As Fig. 2(a) shows, there are 2 domains: the source domain X of the underwater fuzzy image, and the target domain Y of the clear image captured by the camera in the free space. In addition, Cycle-GAN is a circular network consisting of two generators and two discriminators. And generator G_x2y and generator G_y2x generate images from domain X to Y and from domain Y to X, respectively. In addition, Dx and Dy are the discriminators. Dx is used to distinguish the input images x of domain X and the translated images {G_y2x(y)}. Similarly, Dy is used to distinguish input images y of domain Y and the translated images {G_x2y(x)}. The 0/1 is the discriminative result of the discriminator. In order to match the data distribution of generated images to the data distribution in the target domain, the adversarial losses are applied to both mapping functions. The adversarial loss of G_x2y and Dy can be expressed as:

(9)$${L_{adversarial}}({G_{x2y}},Dy\textrm{, }X\textrm{ ,}Y) = {E_{y\sim {P_y}(y)}}\{ \log [{D_Y}(y)]\} + {E_{x\sim {P_x}(x)}}\{ \log [1 - {D_Y}({G_{x2y}}(x))]\}$$

where the generator G_x2y converts the underwater fuzzy images x into the underwater clear images G_x2y(x), and the discriminator Dy is used to whether the generated image is real or not. Similarly, the adversarial loss of G_y2x and Dx can be expressed as L_adversarial(G_y2x, Dx, Y, X)

In order to prevent the trained G_x2y and G_y2x from contradicting each other, cycle-consistency is applied to the network. As Fig. 2(b) shows, the image translation cycle should bring the x from domain X back to the original image. Therefore the cycle-consistency can be expressed as: x→G_x2y(x) →G_y2x(G_x2y(x)) ≈x.

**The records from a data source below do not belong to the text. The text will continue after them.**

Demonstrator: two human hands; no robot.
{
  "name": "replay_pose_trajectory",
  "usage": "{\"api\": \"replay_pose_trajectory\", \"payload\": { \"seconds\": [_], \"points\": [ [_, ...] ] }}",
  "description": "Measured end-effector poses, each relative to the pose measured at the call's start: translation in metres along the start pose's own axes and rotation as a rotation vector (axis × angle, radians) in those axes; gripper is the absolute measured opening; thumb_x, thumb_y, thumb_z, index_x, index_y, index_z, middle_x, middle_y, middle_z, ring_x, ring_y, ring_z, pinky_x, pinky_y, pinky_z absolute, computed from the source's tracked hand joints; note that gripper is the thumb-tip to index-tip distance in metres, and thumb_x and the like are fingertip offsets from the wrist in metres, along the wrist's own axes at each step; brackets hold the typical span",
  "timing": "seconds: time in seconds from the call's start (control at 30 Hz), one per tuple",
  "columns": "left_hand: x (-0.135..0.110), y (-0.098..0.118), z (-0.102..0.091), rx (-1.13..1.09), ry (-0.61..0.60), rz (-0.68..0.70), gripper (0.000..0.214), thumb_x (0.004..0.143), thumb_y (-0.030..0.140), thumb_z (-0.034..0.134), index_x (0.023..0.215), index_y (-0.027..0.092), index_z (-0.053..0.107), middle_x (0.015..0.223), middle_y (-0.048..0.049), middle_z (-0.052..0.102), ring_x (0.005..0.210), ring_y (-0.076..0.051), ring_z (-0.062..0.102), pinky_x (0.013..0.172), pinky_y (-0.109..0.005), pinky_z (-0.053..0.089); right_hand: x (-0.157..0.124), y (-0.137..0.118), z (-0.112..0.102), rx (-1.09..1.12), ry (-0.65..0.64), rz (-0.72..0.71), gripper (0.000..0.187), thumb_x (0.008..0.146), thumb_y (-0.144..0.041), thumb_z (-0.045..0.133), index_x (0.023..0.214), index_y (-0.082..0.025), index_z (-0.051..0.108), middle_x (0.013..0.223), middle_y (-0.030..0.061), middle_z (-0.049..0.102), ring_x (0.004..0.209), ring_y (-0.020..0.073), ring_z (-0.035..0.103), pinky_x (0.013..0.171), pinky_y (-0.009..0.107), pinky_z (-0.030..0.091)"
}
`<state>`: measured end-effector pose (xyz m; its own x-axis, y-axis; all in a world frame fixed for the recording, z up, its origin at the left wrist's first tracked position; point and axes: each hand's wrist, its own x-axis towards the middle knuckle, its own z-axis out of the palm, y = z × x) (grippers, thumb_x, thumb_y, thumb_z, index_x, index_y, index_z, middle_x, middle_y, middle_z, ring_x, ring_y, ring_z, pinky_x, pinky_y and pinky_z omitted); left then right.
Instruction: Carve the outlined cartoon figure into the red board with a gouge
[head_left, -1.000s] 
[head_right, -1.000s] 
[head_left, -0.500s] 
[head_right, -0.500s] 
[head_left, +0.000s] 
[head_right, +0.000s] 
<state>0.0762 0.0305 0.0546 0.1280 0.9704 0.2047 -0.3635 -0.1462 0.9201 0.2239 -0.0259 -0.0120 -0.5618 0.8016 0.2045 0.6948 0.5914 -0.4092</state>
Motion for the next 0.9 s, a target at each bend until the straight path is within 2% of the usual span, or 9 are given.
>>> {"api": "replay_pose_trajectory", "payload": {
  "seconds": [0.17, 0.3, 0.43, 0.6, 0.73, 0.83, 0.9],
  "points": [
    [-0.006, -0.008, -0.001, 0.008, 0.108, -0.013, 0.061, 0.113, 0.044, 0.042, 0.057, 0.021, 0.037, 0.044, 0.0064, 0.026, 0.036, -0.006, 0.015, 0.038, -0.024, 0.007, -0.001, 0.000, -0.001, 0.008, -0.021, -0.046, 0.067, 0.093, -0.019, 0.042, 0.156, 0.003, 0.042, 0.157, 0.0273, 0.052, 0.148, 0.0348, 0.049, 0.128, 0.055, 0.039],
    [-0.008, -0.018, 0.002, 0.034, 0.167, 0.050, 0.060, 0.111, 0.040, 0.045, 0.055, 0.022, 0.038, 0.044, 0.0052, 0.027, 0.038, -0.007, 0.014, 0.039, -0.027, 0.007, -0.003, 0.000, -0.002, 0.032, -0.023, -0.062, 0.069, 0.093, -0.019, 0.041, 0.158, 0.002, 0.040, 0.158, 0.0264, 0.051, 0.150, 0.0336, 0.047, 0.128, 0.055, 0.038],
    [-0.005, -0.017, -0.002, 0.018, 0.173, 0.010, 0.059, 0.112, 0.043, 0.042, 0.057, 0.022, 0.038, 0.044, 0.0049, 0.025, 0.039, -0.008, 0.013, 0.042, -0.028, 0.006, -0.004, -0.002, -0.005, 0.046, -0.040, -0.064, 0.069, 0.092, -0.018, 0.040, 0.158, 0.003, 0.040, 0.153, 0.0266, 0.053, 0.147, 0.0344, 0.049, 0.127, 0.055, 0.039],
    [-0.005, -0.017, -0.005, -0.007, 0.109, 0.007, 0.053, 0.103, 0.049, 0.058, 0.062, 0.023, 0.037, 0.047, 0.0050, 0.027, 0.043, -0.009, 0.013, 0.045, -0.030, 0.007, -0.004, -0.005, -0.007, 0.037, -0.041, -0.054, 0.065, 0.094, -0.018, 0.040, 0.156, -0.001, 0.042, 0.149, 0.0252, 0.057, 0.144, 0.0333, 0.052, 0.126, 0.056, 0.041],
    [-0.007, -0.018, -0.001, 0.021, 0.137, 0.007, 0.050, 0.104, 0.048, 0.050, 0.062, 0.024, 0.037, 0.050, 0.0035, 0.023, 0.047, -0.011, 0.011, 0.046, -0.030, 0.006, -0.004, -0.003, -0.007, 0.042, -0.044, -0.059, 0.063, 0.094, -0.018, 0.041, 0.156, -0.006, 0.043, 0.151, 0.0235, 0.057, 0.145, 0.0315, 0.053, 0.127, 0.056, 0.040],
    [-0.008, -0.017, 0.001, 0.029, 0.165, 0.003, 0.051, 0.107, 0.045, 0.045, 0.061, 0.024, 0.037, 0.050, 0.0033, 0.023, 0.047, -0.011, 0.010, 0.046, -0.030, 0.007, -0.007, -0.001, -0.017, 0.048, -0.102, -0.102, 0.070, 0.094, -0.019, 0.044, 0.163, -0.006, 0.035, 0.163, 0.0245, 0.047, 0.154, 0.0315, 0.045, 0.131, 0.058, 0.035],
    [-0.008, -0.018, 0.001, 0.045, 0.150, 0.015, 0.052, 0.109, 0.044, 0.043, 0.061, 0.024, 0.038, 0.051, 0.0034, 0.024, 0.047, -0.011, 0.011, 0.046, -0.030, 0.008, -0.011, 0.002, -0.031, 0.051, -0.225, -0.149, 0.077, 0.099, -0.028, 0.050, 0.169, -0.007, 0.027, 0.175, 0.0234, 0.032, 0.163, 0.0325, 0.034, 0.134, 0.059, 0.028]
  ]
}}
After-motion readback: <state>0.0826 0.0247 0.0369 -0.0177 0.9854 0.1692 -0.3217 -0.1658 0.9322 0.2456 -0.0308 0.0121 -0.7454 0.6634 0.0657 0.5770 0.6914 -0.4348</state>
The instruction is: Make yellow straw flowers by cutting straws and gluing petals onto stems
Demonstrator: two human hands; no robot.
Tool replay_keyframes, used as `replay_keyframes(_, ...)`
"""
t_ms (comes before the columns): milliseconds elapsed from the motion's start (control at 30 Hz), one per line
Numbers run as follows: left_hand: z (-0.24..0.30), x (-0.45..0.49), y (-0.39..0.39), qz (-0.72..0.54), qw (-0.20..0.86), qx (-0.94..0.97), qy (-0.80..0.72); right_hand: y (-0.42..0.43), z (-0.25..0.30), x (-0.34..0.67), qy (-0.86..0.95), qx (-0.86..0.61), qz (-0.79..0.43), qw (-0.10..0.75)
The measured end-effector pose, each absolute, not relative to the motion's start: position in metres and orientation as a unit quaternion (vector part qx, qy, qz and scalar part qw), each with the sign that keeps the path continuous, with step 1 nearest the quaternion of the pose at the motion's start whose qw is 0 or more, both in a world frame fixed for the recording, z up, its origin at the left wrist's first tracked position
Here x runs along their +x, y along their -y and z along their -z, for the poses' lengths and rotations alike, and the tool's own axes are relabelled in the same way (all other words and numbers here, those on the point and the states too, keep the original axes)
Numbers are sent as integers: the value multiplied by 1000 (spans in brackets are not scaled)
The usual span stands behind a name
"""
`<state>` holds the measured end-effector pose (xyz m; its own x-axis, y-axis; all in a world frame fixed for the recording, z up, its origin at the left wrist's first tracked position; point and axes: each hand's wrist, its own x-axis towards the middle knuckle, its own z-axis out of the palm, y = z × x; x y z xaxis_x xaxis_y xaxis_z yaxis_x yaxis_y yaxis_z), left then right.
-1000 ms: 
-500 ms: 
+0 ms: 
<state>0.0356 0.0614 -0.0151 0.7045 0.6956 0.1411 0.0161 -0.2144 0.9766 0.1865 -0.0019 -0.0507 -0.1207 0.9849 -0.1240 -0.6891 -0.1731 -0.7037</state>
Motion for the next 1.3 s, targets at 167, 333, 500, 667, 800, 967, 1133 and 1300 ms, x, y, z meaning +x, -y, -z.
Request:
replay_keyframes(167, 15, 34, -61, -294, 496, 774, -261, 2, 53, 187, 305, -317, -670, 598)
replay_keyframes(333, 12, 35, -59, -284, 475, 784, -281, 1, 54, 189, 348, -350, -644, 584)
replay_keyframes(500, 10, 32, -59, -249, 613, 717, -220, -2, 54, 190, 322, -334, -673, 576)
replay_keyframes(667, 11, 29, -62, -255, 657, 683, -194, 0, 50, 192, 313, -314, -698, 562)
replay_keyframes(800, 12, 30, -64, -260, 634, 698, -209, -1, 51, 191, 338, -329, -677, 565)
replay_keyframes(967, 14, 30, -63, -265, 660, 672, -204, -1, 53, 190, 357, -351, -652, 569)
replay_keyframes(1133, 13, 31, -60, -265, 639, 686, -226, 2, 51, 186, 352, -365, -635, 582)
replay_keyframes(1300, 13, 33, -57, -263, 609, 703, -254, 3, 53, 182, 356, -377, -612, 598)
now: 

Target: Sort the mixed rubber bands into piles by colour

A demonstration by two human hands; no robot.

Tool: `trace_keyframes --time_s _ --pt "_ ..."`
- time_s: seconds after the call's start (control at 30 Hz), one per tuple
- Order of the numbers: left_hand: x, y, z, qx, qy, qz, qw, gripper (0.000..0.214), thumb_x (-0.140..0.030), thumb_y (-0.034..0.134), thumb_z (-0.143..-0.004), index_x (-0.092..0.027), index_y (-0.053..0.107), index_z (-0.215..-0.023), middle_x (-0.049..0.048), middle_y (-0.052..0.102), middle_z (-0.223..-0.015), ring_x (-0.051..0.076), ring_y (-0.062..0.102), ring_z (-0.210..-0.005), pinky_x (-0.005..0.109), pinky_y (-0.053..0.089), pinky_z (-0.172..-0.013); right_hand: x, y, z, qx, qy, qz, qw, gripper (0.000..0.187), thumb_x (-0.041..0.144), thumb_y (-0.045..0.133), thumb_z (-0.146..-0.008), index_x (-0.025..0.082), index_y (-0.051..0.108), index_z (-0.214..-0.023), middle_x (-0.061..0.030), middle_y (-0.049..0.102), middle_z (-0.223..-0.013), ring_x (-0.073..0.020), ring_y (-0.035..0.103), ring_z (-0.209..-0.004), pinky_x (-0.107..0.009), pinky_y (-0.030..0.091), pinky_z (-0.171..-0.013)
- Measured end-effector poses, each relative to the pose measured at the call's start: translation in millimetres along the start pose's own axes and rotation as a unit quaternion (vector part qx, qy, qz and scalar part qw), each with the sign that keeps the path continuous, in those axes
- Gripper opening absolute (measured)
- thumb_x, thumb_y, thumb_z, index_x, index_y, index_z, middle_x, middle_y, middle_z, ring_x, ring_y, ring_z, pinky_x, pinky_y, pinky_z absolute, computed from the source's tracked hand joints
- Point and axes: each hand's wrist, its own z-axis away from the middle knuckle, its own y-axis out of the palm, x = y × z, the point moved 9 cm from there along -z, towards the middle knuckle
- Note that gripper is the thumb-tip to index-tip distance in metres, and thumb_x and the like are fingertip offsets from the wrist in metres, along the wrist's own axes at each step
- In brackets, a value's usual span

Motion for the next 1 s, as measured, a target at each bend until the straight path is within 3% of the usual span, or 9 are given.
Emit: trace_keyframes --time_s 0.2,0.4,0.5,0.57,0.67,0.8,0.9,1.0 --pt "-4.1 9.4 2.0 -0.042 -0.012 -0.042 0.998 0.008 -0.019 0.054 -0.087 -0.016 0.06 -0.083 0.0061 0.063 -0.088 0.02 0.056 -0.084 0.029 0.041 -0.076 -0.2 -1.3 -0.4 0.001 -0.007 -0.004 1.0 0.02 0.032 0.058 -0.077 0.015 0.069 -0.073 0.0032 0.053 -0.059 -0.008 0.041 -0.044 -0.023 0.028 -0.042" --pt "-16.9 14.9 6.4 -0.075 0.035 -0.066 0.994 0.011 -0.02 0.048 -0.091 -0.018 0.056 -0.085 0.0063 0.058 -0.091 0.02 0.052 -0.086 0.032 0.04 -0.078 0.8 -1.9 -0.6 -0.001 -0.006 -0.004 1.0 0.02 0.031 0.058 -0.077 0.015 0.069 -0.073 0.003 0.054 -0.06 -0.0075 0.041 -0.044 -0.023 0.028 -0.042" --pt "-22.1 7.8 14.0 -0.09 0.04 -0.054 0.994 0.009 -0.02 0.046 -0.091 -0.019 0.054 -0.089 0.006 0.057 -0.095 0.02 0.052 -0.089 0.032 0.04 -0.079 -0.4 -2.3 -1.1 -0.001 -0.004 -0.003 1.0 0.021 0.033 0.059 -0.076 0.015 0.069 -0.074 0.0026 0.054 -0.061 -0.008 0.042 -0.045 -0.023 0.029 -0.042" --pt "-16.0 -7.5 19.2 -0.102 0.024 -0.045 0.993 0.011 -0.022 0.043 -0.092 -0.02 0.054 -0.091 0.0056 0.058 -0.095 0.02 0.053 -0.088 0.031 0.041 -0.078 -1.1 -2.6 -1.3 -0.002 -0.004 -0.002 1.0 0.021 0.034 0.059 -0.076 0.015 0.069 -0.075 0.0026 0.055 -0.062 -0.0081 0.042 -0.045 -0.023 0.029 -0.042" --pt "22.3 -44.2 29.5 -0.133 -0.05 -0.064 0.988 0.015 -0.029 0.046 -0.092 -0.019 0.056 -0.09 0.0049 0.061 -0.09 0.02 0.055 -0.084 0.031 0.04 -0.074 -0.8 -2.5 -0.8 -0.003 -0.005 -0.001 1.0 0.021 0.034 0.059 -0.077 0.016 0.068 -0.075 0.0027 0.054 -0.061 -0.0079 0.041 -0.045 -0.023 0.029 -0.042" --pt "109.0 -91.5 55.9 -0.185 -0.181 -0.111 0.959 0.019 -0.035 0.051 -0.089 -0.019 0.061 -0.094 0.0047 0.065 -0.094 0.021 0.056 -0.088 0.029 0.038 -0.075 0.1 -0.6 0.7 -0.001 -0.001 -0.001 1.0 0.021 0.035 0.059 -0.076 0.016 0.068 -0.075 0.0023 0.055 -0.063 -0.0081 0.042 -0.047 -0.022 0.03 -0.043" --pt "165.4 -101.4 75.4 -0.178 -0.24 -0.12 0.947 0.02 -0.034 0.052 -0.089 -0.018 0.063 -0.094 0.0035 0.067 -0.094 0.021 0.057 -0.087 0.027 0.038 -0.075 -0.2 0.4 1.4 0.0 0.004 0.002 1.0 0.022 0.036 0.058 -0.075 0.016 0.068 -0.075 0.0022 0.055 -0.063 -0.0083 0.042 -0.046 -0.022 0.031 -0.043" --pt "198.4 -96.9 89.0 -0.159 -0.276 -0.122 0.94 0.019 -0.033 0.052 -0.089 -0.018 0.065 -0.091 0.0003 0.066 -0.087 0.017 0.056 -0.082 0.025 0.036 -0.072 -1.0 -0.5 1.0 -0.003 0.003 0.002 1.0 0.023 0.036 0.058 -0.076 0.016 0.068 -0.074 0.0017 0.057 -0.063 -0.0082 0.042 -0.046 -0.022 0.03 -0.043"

Similarly, the cycle-consistency in Fig. 2(c) can be expressed as y→G_y2x(y) →G_x2y(G_y2x(y)) ≈y. The behavior can be incentivized by a cycle consistency loss, which can be expressed as:

(10)$${L_{cyc}}({G_{x2y}},{G_{\textrm{y}2x}}) = {E_{x\sim {P_x}(x)}}[||{G_{y2x}}({G_{x2y}}(x)) - x|{|_1}] + {E_{y\sim {P_y}(y)}}[||{G_{x2y}}({G_{y2x}}(y)) - y|{|_1}]$$

After training, use the trained Cycle-GAN model to obtain 15000 pairs of all kinds of underwater datasets including animals, plants, shells, and so on.

The data set needed for the UGI-GAN experiment training contains 15000 pairs of images. Among them, 1000 pairs of pictures are randomly selected as the test set, and the remaining 14000 pairs are used as the training set. This number of data sets can well meet the training requirements. Sample images from the data set are shown in Fig. 3.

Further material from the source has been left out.